Print every line of the listing below, starting with the line that holds "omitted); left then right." and going on through the line that holds "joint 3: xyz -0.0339", both included, and print nothing else.

————

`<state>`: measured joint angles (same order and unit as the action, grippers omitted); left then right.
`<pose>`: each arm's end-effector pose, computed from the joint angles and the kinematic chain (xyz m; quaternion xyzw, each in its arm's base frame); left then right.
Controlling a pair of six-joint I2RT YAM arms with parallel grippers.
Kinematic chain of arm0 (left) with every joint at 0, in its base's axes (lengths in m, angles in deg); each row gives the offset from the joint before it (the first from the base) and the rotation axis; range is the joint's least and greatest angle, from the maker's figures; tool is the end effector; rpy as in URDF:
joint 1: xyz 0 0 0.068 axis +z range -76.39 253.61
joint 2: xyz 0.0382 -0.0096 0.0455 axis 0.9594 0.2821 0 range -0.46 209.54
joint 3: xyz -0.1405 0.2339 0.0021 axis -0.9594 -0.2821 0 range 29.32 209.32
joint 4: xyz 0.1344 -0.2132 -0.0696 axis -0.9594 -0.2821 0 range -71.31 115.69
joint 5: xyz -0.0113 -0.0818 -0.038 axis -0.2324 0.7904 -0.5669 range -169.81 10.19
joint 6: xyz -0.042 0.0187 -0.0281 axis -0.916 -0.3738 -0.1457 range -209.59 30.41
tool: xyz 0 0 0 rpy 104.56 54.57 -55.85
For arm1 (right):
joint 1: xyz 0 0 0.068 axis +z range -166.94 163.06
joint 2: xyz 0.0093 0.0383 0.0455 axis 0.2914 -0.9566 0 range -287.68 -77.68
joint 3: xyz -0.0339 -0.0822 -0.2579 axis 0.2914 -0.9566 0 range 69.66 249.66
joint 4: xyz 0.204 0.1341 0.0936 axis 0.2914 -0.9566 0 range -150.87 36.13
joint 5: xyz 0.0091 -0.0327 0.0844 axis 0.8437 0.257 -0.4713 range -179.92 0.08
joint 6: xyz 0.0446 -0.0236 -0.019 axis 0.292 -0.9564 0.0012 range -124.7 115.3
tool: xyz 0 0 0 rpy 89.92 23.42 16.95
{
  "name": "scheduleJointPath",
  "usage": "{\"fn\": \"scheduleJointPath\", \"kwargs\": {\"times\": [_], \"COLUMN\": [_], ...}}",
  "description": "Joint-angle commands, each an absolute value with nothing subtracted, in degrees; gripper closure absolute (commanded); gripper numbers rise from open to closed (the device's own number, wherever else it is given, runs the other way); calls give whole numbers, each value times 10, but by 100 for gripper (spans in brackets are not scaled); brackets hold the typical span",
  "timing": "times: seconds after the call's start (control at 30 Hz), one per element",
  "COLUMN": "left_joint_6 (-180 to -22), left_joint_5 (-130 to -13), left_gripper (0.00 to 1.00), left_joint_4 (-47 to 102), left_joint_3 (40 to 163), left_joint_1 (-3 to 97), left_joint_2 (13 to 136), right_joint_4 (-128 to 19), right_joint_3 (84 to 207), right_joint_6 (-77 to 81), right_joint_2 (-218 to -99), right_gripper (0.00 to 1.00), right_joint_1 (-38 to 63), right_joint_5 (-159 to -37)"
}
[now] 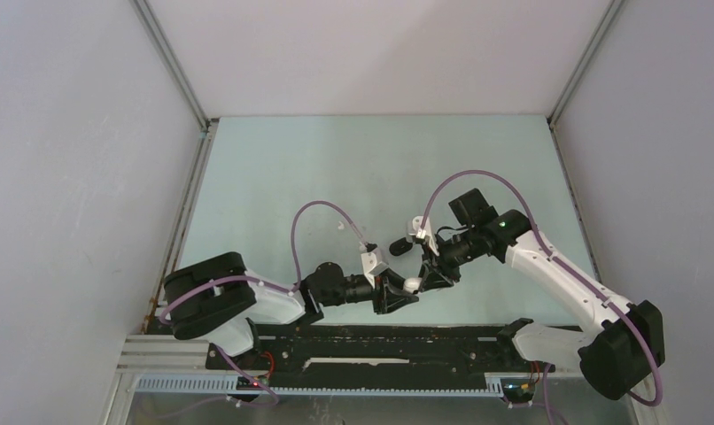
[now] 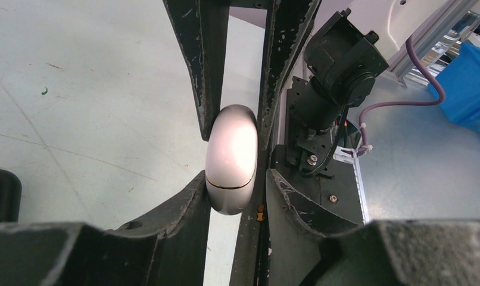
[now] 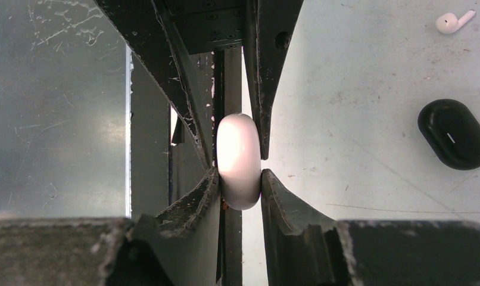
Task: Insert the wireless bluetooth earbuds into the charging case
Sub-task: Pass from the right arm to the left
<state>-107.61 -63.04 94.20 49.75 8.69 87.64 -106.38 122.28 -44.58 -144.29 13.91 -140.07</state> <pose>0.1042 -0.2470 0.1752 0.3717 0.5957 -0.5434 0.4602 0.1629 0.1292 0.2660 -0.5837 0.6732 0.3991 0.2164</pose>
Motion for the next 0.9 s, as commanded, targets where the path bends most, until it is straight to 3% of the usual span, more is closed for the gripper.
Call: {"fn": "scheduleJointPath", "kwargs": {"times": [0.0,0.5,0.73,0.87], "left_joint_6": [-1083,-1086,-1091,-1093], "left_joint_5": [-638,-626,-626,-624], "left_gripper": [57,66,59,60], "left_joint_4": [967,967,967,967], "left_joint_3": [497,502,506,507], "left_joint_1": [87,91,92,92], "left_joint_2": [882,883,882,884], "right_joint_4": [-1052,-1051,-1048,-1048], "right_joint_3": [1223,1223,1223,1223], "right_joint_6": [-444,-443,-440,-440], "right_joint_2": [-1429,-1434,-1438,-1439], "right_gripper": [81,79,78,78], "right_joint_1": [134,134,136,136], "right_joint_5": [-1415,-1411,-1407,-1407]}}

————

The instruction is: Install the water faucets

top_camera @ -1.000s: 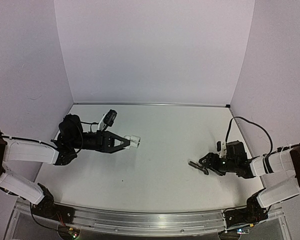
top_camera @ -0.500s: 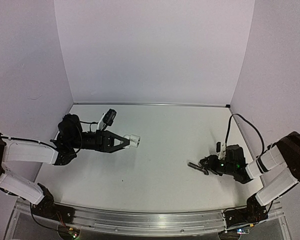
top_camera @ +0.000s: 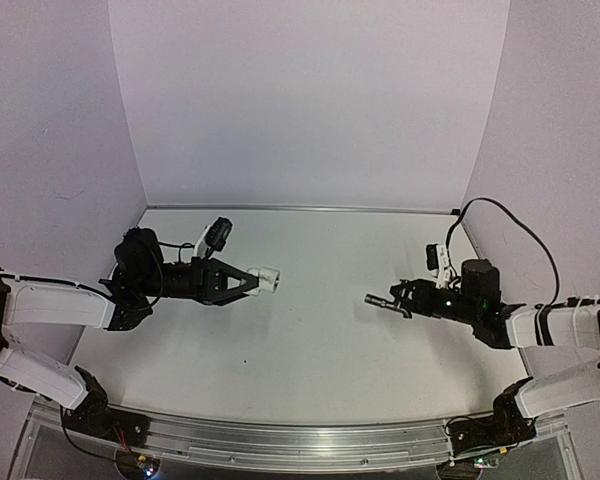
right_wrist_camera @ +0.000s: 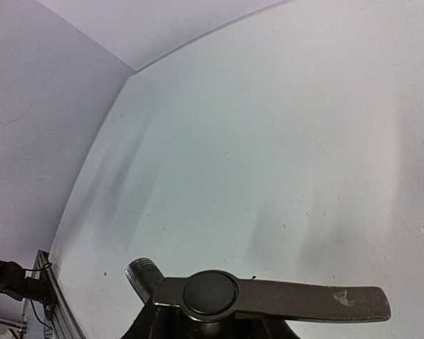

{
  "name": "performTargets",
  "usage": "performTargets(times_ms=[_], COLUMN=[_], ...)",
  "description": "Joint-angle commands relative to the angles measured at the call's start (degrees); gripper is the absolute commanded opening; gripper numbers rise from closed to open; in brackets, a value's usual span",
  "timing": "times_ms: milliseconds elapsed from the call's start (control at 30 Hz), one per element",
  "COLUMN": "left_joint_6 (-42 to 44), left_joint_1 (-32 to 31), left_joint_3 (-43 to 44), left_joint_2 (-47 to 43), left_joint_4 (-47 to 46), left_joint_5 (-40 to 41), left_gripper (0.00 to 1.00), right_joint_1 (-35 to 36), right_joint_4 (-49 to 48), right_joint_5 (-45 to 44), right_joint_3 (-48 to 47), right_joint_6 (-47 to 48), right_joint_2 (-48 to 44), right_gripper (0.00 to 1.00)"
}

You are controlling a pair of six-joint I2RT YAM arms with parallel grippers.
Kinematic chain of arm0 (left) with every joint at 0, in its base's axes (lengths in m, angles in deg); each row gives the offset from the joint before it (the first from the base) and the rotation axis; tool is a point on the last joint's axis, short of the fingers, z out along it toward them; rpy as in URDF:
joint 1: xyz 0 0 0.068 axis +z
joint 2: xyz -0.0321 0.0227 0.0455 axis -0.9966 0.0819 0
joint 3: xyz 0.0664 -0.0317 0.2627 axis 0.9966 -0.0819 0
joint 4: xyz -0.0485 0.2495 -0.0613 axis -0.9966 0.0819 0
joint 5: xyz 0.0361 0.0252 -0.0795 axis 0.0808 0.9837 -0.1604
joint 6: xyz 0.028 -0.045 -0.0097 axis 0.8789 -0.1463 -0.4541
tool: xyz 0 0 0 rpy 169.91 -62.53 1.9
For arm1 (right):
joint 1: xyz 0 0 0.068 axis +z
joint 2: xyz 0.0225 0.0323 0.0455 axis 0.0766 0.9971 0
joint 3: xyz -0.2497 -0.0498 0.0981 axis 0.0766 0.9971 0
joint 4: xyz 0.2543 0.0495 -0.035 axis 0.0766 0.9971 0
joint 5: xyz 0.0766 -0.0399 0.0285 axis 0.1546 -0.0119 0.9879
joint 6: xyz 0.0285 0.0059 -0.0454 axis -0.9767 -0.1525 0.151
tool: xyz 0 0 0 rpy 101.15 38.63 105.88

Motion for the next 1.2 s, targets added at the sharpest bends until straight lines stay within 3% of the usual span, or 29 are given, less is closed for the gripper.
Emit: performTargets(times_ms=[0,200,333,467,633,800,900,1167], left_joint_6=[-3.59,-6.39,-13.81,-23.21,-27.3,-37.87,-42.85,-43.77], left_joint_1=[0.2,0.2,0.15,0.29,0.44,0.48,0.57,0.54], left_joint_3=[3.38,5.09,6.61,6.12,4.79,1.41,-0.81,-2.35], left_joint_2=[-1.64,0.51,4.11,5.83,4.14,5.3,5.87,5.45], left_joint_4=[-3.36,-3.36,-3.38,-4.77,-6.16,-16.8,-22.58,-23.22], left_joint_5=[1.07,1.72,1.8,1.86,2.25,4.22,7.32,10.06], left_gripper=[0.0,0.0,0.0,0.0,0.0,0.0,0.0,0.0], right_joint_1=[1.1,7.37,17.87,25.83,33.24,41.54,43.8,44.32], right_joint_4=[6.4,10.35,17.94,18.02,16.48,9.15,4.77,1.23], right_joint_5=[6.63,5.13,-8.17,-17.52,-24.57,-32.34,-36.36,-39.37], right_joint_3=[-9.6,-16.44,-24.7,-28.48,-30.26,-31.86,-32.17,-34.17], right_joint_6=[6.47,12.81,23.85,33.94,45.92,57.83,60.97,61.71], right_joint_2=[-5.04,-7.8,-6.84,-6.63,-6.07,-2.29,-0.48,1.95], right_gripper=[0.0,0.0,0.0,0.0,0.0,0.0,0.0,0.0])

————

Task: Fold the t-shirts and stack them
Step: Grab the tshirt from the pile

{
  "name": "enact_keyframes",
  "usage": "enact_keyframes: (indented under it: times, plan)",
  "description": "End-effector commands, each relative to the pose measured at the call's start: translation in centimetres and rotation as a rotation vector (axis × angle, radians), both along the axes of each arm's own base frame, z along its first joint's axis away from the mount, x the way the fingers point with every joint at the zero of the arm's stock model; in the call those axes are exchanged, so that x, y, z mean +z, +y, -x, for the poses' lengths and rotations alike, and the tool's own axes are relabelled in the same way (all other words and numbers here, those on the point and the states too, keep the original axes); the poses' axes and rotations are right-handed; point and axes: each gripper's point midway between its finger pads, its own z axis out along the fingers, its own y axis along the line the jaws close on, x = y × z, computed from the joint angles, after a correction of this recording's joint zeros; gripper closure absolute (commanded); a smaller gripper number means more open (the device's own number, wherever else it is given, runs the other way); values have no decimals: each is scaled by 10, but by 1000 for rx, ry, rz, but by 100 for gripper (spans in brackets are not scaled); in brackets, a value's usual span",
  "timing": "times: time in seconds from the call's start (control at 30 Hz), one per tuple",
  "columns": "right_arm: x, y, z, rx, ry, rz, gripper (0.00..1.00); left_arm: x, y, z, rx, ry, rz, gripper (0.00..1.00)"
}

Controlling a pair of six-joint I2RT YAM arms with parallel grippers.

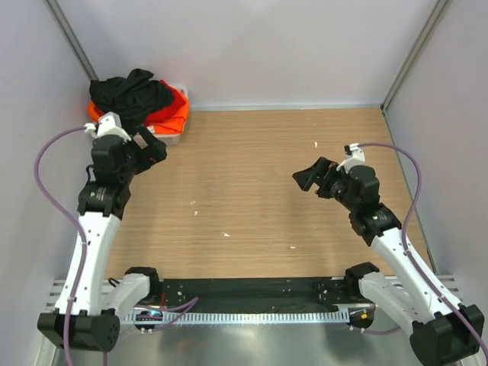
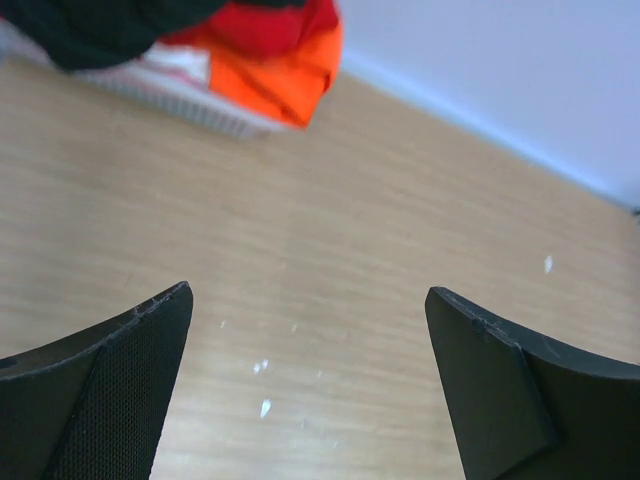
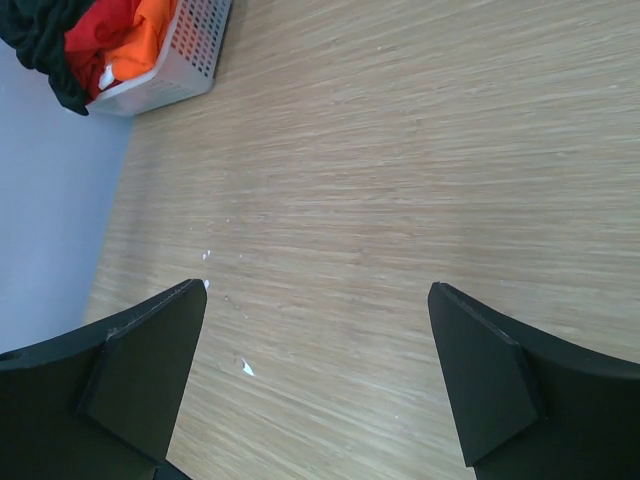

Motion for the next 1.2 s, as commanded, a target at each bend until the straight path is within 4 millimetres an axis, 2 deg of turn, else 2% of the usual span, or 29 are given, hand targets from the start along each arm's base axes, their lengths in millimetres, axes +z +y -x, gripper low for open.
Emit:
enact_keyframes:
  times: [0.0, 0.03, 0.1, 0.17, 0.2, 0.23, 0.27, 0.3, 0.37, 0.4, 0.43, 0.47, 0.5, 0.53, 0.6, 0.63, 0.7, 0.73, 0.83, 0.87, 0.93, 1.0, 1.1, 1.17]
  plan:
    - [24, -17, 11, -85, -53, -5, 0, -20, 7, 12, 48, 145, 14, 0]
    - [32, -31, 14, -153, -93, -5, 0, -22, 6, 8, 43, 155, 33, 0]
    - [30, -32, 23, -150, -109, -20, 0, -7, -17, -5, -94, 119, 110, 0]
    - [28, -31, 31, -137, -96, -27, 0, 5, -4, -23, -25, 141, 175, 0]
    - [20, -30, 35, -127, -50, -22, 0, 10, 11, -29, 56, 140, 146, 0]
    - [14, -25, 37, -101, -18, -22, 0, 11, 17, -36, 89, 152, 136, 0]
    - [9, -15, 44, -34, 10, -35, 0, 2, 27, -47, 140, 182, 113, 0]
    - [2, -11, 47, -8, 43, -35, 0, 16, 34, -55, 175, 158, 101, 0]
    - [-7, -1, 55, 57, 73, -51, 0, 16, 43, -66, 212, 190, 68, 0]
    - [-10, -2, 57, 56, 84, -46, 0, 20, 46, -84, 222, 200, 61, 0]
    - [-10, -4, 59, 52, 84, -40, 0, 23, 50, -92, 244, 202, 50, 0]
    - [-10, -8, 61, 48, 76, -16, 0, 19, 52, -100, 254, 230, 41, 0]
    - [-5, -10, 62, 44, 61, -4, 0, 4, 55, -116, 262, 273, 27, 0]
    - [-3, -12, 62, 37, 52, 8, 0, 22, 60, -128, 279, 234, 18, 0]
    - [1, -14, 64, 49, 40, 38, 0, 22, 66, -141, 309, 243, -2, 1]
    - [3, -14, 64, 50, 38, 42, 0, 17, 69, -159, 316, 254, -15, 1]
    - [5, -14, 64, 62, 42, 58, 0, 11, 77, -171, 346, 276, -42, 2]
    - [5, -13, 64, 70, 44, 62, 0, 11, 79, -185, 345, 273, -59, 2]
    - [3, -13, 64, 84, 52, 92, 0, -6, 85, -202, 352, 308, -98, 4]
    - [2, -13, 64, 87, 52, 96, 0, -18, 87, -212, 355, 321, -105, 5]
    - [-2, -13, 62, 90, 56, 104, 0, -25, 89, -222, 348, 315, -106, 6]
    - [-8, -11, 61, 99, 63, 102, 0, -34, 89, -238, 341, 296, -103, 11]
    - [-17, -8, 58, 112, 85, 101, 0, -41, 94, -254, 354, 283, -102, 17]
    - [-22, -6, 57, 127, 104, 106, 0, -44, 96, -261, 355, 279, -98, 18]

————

[EXERCISE ANSWER]
`<state>`: measured joint angles (same order and unit as the action, grippers omitted); left then right.
`<pose>`: each arm's end-effector pose, computed from the joint angles and the kinematic chain (xyz m; quaternion xyzw, each in its arm's base frame); left then right.
Controlling a pair of six-joint I2RT YAM arms with parallel grippers.
Kinematic chain of arm0 (left) with every joint at 0, in its base's axes (lengths in m, angles in deg); each row gives the offset from the joint before it (the first from the base) and the rotation axis; range is the joint's least and greatest angle, from the maker's figures; tool is the end effector; rpy as in URDF:
joint 1: xyz 0 0 0.068 axis +z range -76.39 253.61
joint 2: xyz 0.0382 -0.0096 0.0455 axis 0.9594 0.2821 0 range -0.46 209.54
joint 3: xyz -0.1405 0.2339 0.0021 axis -0.9594 -0.2821 0 range 29.32 209.32
joint 4: xyz 0.1344 -0.2132 -0.0696 axis -0.9594 -0.2821 0 range -71.31 115.69
joint 5: xyz -0.0113 -0.0818 -0.038 axis -0.2324 0.7904 -0.5669 range -169.81 10.19
joint 6: xyz -0.042 0.0187 -0.0281 axis -0.916 -0.3738 -0.1457 range -209.59 30.41
tool: xyz 0 0 0 rpy 104.56 54.57 -55.85
For arm1 (right):
joint 1: xyz 0 0 0.068 axis +z range -166.94 163.06
joint 2: xyz 0.0093 0.0383 0.0455 axis 0.2914 -0.9566 0 range -287.68 -77.68
joint 3: xyz -0.0339 -0.0822 -0.2579 axis 0.2914 -0.9566 0 range 69.66 249.66

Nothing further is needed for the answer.